Tehran Makes Syria and Hezbollah Nervous

If the street protests roiling Iran since its disputed election have created a problem for the leadership in Tehran, imagine the dilemma it raises for Iran's allies elsewhere in the Middle East. Hizballah leader Sheik Hassan Nasrallah was quick out of the blocks to congratulate President Mahmoud Ahmadinejad when the authorities announced his re-election, calling the result "a great hope to all the Mujahedeen and Resistance who are fighting against the forces of oppression and occupation." But since supporters of defeated candidate Mir-Hussein Mousavi have taken to the streets to decry the election as rigged, Nasrallah has become more circumspect. And he specifically refuted suggestions that either candidate might be more pro-Hizballah than the other, and merely said "Iran is under the authority of the Wali Al Faqih (divinely-inspired clerical rule) and will pass through this crisis."

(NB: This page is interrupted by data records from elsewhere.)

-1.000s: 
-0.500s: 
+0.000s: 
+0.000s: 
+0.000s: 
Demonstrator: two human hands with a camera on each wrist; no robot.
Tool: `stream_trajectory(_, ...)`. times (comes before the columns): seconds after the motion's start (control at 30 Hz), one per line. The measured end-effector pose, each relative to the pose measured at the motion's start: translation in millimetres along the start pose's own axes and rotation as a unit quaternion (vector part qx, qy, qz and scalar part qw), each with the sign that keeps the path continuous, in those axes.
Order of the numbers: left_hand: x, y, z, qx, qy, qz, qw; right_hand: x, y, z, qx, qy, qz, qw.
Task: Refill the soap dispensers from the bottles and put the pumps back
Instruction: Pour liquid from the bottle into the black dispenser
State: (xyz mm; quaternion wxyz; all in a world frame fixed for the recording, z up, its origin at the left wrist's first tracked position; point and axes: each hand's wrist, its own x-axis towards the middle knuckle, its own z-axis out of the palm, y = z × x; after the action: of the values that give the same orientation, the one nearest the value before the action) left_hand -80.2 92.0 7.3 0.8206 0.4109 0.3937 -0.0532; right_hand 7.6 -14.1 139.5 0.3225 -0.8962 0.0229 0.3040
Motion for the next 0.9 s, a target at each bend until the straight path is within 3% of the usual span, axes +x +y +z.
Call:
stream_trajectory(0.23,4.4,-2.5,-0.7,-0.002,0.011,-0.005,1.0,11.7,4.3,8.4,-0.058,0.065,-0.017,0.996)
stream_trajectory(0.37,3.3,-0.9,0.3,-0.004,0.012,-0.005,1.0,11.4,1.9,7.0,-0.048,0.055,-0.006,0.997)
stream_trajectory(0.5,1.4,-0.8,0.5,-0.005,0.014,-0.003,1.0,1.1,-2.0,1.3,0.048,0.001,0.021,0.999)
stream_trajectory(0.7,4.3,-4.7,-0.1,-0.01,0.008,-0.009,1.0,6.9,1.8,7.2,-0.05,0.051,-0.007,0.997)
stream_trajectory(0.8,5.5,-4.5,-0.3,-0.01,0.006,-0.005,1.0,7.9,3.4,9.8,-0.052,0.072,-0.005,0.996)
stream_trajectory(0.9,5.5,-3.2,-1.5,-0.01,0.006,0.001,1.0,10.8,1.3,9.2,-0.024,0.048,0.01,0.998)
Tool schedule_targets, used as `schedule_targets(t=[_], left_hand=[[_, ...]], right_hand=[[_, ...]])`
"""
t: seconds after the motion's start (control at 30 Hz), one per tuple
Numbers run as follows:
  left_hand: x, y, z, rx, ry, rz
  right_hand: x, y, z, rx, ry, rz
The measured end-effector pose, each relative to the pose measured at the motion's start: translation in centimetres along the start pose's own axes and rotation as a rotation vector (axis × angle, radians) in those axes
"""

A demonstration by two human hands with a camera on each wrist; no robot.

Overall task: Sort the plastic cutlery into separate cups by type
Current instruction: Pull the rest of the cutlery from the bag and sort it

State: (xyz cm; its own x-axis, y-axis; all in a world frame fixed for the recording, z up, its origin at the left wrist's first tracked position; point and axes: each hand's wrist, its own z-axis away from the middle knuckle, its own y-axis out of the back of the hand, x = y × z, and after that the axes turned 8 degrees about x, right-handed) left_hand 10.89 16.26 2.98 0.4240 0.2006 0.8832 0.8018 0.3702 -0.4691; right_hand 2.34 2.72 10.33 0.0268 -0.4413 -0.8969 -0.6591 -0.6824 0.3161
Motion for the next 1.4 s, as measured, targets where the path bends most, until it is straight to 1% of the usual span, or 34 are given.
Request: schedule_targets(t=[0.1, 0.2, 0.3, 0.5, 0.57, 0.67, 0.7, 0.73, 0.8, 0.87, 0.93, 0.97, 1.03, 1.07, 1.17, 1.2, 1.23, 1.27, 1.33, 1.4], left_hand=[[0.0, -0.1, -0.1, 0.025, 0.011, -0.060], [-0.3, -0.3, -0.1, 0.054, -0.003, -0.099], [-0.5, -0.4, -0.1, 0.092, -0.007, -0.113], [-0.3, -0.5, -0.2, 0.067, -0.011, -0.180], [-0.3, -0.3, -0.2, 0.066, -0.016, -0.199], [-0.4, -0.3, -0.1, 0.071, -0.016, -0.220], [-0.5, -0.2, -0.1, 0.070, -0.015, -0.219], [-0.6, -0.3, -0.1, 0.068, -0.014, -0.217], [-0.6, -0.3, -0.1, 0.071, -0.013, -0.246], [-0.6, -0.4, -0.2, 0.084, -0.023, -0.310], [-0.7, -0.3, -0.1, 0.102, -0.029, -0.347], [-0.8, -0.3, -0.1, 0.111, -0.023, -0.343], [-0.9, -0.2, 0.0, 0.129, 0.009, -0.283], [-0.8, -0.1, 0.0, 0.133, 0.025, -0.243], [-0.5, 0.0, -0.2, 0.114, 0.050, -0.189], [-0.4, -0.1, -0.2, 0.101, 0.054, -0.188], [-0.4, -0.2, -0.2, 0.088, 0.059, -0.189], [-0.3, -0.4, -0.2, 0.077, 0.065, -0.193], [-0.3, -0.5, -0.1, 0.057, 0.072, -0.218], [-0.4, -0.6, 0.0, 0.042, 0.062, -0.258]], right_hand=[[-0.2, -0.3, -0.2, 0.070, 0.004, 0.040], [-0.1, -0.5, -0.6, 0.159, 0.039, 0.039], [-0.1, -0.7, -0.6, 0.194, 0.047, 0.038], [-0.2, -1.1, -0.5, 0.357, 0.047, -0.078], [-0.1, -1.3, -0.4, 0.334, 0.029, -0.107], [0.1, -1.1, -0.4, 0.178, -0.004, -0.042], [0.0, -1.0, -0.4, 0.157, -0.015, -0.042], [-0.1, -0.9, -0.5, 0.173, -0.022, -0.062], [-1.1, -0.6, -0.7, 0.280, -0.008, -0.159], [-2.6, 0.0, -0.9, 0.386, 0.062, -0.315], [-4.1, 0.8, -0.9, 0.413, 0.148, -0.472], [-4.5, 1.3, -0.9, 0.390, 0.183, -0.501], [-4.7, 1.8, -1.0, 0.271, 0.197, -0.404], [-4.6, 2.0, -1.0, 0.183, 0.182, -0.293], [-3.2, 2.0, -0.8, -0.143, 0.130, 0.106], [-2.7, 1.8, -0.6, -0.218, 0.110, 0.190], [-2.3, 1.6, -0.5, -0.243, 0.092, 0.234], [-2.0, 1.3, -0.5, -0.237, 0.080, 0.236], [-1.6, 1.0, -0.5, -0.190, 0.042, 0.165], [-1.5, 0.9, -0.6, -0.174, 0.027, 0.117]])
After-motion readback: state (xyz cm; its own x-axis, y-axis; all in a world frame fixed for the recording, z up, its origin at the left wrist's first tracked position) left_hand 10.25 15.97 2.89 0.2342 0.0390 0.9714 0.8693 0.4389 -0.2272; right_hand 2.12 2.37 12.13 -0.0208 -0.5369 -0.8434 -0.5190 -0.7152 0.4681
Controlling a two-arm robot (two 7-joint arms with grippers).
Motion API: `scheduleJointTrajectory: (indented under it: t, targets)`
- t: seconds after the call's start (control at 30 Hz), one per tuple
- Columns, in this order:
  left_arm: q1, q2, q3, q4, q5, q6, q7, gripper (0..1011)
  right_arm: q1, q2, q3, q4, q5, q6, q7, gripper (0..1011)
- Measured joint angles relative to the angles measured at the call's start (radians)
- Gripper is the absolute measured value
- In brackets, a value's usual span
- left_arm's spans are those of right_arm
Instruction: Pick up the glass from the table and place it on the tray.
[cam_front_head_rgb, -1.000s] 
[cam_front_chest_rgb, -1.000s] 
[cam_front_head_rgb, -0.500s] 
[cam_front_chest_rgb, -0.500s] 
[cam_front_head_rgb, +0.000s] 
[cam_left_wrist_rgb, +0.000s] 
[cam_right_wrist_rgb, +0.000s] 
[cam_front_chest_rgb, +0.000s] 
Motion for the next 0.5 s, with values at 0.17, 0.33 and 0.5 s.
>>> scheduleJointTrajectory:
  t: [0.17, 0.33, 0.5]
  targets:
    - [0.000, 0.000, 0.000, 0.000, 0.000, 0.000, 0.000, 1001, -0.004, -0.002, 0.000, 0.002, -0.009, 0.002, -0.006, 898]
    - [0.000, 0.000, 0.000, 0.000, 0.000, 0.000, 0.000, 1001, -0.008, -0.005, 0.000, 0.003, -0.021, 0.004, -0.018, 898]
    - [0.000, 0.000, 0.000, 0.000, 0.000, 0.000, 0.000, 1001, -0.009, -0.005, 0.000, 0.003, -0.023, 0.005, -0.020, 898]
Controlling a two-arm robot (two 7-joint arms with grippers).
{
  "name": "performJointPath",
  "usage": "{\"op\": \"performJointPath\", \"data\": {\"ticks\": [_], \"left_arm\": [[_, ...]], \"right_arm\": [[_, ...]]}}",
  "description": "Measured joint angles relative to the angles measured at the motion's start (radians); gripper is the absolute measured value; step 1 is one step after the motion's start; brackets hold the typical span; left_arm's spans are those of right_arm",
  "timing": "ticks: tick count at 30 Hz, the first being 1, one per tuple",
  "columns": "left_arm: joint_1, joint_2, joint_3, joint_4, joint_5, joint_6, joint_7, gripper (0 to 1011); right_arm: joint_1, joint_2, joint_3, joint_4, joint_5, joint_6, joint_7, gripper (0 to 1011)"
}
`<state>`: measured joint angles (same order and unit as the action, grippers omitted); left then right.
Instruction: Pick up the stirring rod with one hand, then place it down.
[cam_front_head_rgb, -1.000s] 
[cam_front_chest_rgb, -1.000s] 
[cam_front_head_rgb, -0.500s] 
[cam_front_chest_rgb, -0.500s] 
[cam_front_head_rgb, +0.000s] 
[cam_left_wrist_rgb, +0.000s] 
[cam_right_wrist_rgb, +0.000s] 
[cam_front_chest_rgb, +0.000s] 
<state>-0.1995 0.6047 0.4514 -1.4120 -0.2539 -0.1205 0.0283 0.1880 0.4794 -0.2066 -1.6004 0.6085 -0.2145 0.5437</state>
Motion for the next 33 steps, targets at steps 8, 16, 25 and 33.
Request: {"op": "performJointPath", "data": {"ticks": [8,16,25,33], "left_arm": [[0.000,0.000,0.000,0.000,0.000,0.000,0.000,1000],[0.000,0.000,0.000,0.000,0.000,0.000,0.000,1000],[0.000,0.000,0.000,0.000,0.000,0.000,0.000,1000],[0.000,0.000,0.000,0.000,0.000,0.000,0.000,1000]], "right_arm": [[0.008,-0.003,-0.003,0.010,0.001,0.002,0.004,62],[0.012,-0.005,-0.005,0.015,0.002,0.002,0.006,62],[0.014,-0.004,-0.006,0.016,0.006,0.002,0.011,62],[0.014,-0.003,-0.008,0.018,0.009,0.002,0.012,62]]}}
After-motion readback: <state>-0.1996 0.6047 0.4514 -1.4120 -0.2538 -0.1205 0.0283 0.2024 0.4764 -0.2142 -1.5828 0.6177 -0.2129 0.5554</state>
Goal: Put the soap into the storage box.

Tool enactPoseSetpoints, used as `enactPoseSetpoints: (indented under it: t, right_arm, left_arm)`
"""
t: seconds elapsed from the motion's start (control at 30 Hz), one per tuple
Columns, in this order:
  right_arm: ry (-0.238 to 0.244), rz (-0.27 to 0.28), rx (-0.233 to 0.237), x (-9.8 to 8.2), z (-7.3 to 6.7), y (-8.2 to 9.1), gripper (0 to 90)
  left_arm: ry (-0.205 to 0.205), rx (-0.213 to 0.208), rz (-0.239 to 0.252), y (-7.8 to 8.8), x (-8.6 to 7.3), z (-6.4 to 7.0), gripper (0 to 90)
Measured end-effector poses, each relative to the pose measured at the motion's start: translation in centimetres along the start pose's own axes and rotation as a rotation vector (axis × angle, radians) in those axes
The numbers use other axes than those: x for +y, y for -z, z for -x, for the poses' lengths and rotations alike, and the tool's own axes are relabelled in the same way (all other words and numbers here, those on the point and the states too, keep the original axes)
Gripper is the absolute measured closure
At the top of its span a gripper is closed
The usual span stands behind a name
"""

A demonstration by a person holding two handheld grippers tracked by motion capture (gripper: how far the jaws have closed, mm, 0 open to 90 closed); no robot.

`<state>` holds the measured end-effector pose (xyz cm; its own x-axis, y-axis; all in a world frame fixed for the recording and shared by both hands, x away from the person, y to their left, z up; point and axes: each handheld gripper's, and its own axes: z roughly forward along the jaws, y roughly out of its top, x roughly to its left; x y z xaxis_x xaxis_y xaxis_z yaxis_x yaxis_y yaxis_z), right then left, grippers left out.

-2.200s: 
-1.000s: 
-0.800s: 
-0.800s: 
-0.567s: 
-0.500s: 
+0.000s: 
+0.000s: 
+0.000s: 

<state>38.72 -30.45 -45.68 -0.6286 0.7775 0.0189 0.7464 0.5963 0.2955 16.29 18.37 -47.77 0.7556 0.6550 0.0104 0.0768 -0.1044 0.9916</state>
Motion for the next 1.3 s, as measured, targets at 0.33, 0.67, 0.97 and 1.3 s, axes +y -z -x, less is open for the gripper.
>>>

As a longtime client of Iran, Nasrallah is wise to hedge his bets, for he'll need patronage and weapons from whomever emerges victorious in the post-election battle. But his caution is more than just good politics: The electoral crisis in Iran poses a problem for Hizballah and other Iranian allies in the region that goes far beyond simply who controls the purse strings in Iran.

For Syria, Iran's closest ally, the problem hits close to home: A mass anti-government protest movement over allegations of fraudulent elections is not a welcome sight for an authoritarian regime whose President, Bashar al Assad — who won his first presidential referendum with 97% of the vote. (No surprise, then, that the official Syrian Arab News Agency website is largely ignoring news of Iran's election.) For Syria, the sooner the Iranian government cleans up this mess — by any means necessary — the better.

But for Iran-backed "resistance" movements such as Hamas and especially Hizballah, the dilemma is more acute. Both groups are Islamist organizations committed both to religious law and to secular democracy. Hamas' legitimacy as an expression of the Palestinian political will was put beyond question in 2006, when it was democratically elected as the ruling party in the Palestinian parliament. Hizballah uses the fact that it is the largest political party in Lebanon, and its self-proclaimed commitment to the country's constitutional norms, to burnish its claims to bear arms in defense of Lebanon's national interest. And their devotion to political Islam gives their struggle a resonance among people ruled over by secular autocrats throughout the Arab world.